### Action item
Each line of the entries that mentions the string "shape" needs to be reported.

### Provided records

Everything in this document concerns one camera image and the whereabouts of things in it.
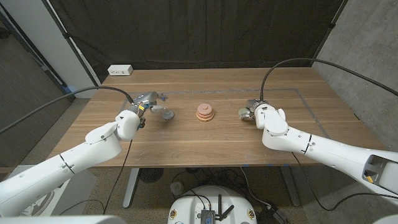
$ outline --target wooden table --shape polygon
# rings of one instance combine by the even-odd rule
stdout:
[[[174,119],[146,112],[146,126],[132,142],[128,167],[209,167],[296,165],[291,153],[274,151],[261,142],[262,130],[254,121],[242,121],[238,109],[258,99],[268,68],[135,70],[128,77],[109,76],[103,85],[120,88],[132,97],[147,91],[168,95],[158,104],[170,108]],[[264,99],[282,108],[290,126],[308,133],[360,147],[384,146],[360,121],[324,79],[312,68],[277,68],[265,85]],[[209,103],[215,117],[202,122],[195,116],[201,103]],[[98,90],[49,155],[81,142],[92,129],[114,121],[128,107],[126,98],[111,90]],[[98,167],[122,166],[123,152]],[[298,156],[302,164],[317,162]]]

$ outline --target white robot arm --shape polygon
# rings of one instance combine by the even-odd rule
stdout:
[[[163,111],[165,119],[172,119],[174,113],[157,106],[157,98],[164,101],[167,97],[157,92],[139,96],[128,110],[117,115],[115,122],[89,132],[84,143],[0,182],[0,217],[17,216],[75,174],[116,157],[122,151],[119,141],[132,140],[137,130],[144,127],[145,110]]]
[[[398,197],[398,153],[350,146],[290,127],[282,109],[249,100],[239,111],[242,119],[256,119],[263,129],[262,143],[274,150],[302,154],[339,170],[377,194]],[[383,197],[398,205],[398,199]]]

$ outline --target black cable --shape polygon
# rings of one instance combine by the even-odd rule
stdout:
[[[220,167],[222,170],[219,170],[219,171],[216,171],[216,172],[214,172],[214,173],[212,173],[211,175],[210,175],[210,178],[209,179],[211,179],[212,177],[214,177],[214,178],[217,178],[217,177],[215,177],[215,174],[217,174],[217,173],[219,173],[219,172],[227,172],[227,171],[232,171],[236,176],[235,176],[235,179],[237,178],[237,177],[240,177],[240,178],[242,178],[242,180],[243,180],[243,184],[242,185],[236,185],[236,184],[234,184],[234,183],[230,183],[229,185],[228,184],[224,184],[224,183],[221,183],[221,184],[217,184],[217,185],[223,185],[223,186],[226,186],[226,187],[229,187],[229,188],[232,188],[232,187],[234,187],[235,188],[235,190],[238,190],[238,191],[240,191],[241,193],[242,193],[242,195],[243,195],[243,197],[246,199],[246,200],[249,200],[249,197],[248,197],[248,194],[249,193],[247,193],[247,192],[245,192],[244,190],[248,190],[248,188],[247,188],[247,185],[246,185],[246,181],[245,181],[245,179],[244,179],[244,177],[242,177],[242,176],[240,176],[239,174],[237,174],[236,172],[235,172],[235,170],[232,170],[232,169],[225,169],[224,167]],[[261,203],[261,202],[258,202],[257,200],[255,200],[255,202],[257,202],[259,205],[260,205],[260,207],[261,207],[261,209],[262,210],[267,210],[266,208],[264,208],[264,206],[263,206],[263,204]]]
[[[69,208],[67,208],[66,210],[64,210],[63,212],[61,212],[61,214],[60,215],[62,215],[64,212],[66,212],[67,210],[69,210],[69,209],[71,209],[71,208],[73,208],[74,206],[76,206],[76,205],[79,205],[79,204],[81,204],[81,203],[83,203],[83,202],[89,202],[89,201],[95,201],[95,202],[99,202],[99,203],[101,203],[101,205],[102,205],[102,209],[103,210],[105,210],[105,208],[104,208],[104,204],[100,201],[100,200],[96,200],[96,199],[88,199],[88,200],[84,200],[84,201],[82,201],[82,202],[79,202],[79,203],[77,203],[77,204],[75,204],[75,205],[73,205],[73,206],[71,206],[71,207],[69,207]]]
[[[214,181],[212,180],[213,177],[211,176],[211,174],[206,173],[204,169],[201,169],[201,171],[207,176],[207,179],[203,181],[203,183],[208,184],[210,181]]]
[[[202,202],[202,204],[203,204],[203,209],[205,209],[206,210],[206,206],[205,206],[205,203],[203,202],[203,200],[200,198],[200,196],[201,195],[182,195],[181,197],[179,197],[179,198],[182,198],[182,197],[187,197],[187,196],[194,196],[194,197],[198,197],[199,198],[199,200]]]
[[[228,171],[231,171],[231,172],[233,172],[233,173],[235,174],[234,182],[231,180],[230,176],[228,175]],[[246,193],[246,192],[243,190],[243,189],[245,189],[245,187],[246,187],[246,182],[245,182],[245,180],[244,180],[244,178],[243,178],[242,176],[238,175],[238,174],[237,174],[234,170],[232,170],[232,169],[225,169],[225,168],[223,168],[223,167],[221,167],[221,170],[220,170],[220,171],[215,172],[215,174],[217,174],[218,172],[221,172],[222,174],[225,175],[226,180],[229,182],[229,185],[230,185],[230,186],[228,186],[228,187],[233,186],[233,187],[235,187],[236,189],[239,189],[239,190],[243,193],[244,198],[248,198],[248,193]],[[243,184],[241,184],[241,183],[239,183],[239,182],[237,181],[237,177],[242,178]]]
[[[130,152],[130,148],[131,148],[131,143],[132,143],[132,140],[130,141],[129,150],[127,151],[126,158],[124,158],[123,166],[122,166],[122,168],[120,169],[120,173],[119,173],[119,175],[118,175],[118,178],[116,178],[116,181],[115,181],[115,183],[114,183],[114,185],[113,185],[113,188],[112,188],[111,194],[109,195],[109,197],[108,197],[108,200],[106,201],[106,205],[105,205],[105,209],[104,209],[104,213],[103,213],[103,215],[105,215],[106,208],[108,207],[109,200],[111,200],[111,197],[112,197],[113,190],[114,190],[114,188],[116,187],[116,184],[118,183],[118,180],[119,180],[119,178],[120,178],[120,175],[122,174],[122,171],[123,171],[124,165],[126,164],[127,157],[129,156],[129,152]]]
[[[284,220],[284,219],[281,217],[281,215],[279,215],[273,207],[271,207],[271,209],[273,209],[273,211],[279,216],[280,219]]]
[[[293,152],[292,152],[292,154],[293,154],[293,156],[296,158],[296,160],[297,160],[297,162],[298,162],[298,164],[299,164],[299,166],[300,166],[300,169],[301,169],[301,171],[303,172],[303,174],[304,174],[304,176],[305,176],[305,180],[307,181],[307,184],[308,184],[308,186],[310,187],[310,190],[311,190],[311,192],[312,192],[312,195],[315,197],[315,200],[318,202],[319,206],[321,206],[321,208],[323,208],[323,209],[326,210],[326,211],[331,212],[331,211],[333,211],[334,209],[336,209],[337,206],[339,206],[339,205],[340,205],[341,203],[343,203],[345,200],[347,200],[347,199],[349,199],[349,198],[351,198],[351,197],[358,196],[358,195],[373,195],[373,196],[381,196],[381,197],[389,197],[389,198],[398,199],[398,197],[391,196],[391,195],[385,195],[385,194],[377,194],[377,193],[355,193],[355,194],[349,195],[349,196],[347,196],[347,197],[341,199],[339,202],[337,202],[337,204],[336,204],[333,208],[325,208],[325,207],[320,203],[318,197],[315,195],[315,193],[314,193],[314,191],[313,191],[313,189],[312,189],[312,187],[311,187],[309,178],[308,178],[307,174],[304,172],[303,167],[301,166],[301,163],[300,163],[299,159],[296,157],[296,155],[295,155]]]
[[[229,181],[230,185],[236,187],[237,189],[241,189],[241,186],[236,185],[230,180],[229,175],[226,171],[232,171],[231,169],[225,169],[224,167],[220,167],[220,169],[221,170],[214,173],[209,169],[209,172],[211,173],[210,178],[214,178],[215,180],[219,181],[215,181],[217,185],[228,185],[227,181]]]
[[[87,90],[97,90],[97,89],[107,89],[107,90],[116,90],[116,91],[119,91],[119,92],[125,94],[125,96],[127,97],[127,99],[129,100],[130,103],[133,103],[133,100],[132,100],[132,98],[130,97],[130,95],[129,95],[128,93],[126,93],[125,91],[123,91],[123,90],[121,90],[121,89],[115,88],[115,87],[110,87],[110,86],[92,86],[92,87],[82,88],[81,90],[77,90],[77,91],[68,93],[68,94],[66,94],[66,95],[63,95],[63,96],[61,96],[61,97],[59,97],[59,98],[57,98],[57,99],[55,99],[55,100],[52,100],[52,101],[50,101],[50,102],[48,102],[48,103],[46,103],[46,104],[44,104],[44,105],[42,105],[42,106],[36,108],[35,110],[31,111],[31,112],[28,113],[27,115],[25,115],[25,116],[19,118],[17,121],[13,122],[13,123],[10,124],[9,126],[3,128],[3,129],[0,131],[0,134],[6,132],[8,129],[10,129],[10,128],[14,127],[15,125],[19,124],[21,121],[25,120],[26,118],[32,116],[33,114],[35,114],[36,112],[40,111],[41,109],[43,109],[43,108],[45,108],[45,107],[47,107],[47,106],[50,106],[51,104],[53,104],[53,103],[55,103],[55,102],[57,102],[57,101],[60,101],[60,100],[66,98],[66,97],[68,97],[68,96],[72,96],[72,95],[74,95],[74,94],[81,93],[81,92],[83,92],[83,91],[87,91]]]
[[[176,176],[174,176],[174,178],[173,178],[173,180],[172,180],[172,183],[174,183],[174,180],[175,180],[179,175],[181,175],[181,174],[183,174],[183,173],[188,173],[188,172],[187,172],[187,171],[182,171],[182,172],[178,173]],[[193,176],[196,178],[198,185],[200,185],[200,181],[199,181],[198,177],[197,177],[195,174],[193,174]]]
[[[234,172],[235,173],[235,178],[234,178],[234,181],[235,182],[237,182],[236,181],[236,178],[237,177],[240,177],[240,178],[242,178],[243,179],[243,177],[242,176],[240,176],[240,175],[238,175],[234,170],[232,170],[232,169],[224,169],[224,170],[219,170],[219,171],[216,171],[216,172],[214,172],[214,173],[212,173],[212,171],[208,168],[208,170],[209,170],[209,172],[211,172],[211,174],[207,174],[203,169],[202,169],[202,172],[205,174],[205,175],[207,175],[208,176],[208,180],[207,180],[207,182],[209,181],[209,180],[211,180],[211,179],[215,179],[215,180],[217,180],[217,181],[219,181],[218,179],[217,179],[217,177],[216,177],[216,175],[215,174],[217,174],[217,173],[219,173],[219,172],[227,172],[227,171],[232,171],[232,172]],[[243,179],[243,184],[242,185],[237,185],[237,184],[235,184],[235,183],[233,183],[230,179],[229,179],[229,176],[226,174],[226,176],[227,176],[227,180],[229,181],[229,185],[227,184],[227,183],[219,183],[219,182],[217,182],[217,181],[215,181],[215,180],[213,180],[214,181],[214,183],[216,184],[216,185],[223,185],[223,186],[226,186],[226,187],[234,187],[235,188],[235,190],[238,190],[238,191],[240,191],[243,195],[244,195],[244,198],[246,198],[246,199],[248,199],[248,193],[246,193],[243,189],[246,187],[246,183],[245,183],[245,181],[244,181],[244,179]]]
[[[396,91],[393,90],[392,88],[389,88],[389,87],[387,87],[387,86],[385,86],[385,85],[383,85],[383,84],[381,84],[381,83],[379,83],[379,82],[376,82],[376,81],[374,81],[374,80],[372,80],[372,79],[370,79],[370,78],[368,78],[368,77],[365,77],[365,76],[363,76],[363,75],[361,75],[361,74],[359,74],[359,73],[357,73],[357,72],[354,72],[354,71],[352,71],[352,70],[350,70],[350,69],[348,69],[348,68],[342,67],[342,66],[337,65],[337,64],[335,64],[335,63],[331,63],[331,62],[327,62],[327,61],[319,60],[319,59],[315,59],[315,58],[292,58],[292,59],[284,60],[284,61],[282,61],[282,62],[277,63],[276,65],[274,65],[274,66],[266,73],[264,79],[262,80],[262,84],[261,84],[260,101],[263,101],[263,99],[264,99],[264,96],[263,96],[263,95],[264,95],[264,84],[265,84],[265,82],[266,82],[267,77],[268,77],[269,74],[273,71],[273,69],[275,69],[275,68],[278,67],[279,65],[282,65],[283,63],[291,62],[291,61],[295,61],[295,60],[306,60],[306,61],[320,62],[320,63],[324,63],[324,64],[327,64],[327,65],[331,65],[331,66],[333,66],[333,67],[336,67],[336,68],[339,68],[339,69],[341,69],[341,70],[344,70],[344,71],[346,71],[346,72],[348,72],[348,73],[351,73],[351,74],[353,74],[353,75],[355,75],[355,76],[357,76],[357,77],[359,77],[359,78],[362,78],[363,80],[366,80],[366,81],[368,81],[368,82],[371,82],[371,83],[377,85],[378,87],[381,87],[381,88],[383,88],[383,89],[389,91],[390,93],[394,94],[395,96],[398,96],[398,92],[396,92]]]
[[[210,200],[209,200],[207,197],[196,194],[192,189],[191,189],[190,191],[191,191],[194,195],[197,195],[198,197],[204,197],[204,198],[209,202],[209,209],[210,209],[210,211],[211,211],[211,202],[210,202]]]
[[[272,208],[272,205],[270,205],[269,203],[264,202],[264,201],[258,199],[255,195],[253,195],[253,193],[252,193],[251,190],[250,190],[248,177],[246,176],[246,173],[244,172],[243,168],[242,168],[242,167],[240,167],[240,168],[241,168],[241,171],[242,171],[242,173],[243,173],[244,179],[246,180],[246,185],[248,186],[248,190],[249,190],[250,196],[251,196],[253,199],[255,199],[256,201],[261,202],[261,203],[263,203],[264,205],[267,205],[267,208]]]

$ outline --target power outlet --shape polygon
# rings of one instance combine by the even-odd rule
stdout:
[[[132,66],[131,65],[111,65],[108,68],[110,75],[131,75]]]

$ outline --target black curtain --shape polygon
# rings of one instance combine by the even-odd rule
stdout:
[[[342,0],[50,2],[103,82],[111,64],[271,67],[292,57],[313,57]]]

### Answer box
$ outline --target wooden table --shape polygon
$ outline --target white robot arm --shape polygon
$ outline --target black cable --shape polygon
$ outline --target power outlet --shape polygon
$ outline --target black curtain --shape polygon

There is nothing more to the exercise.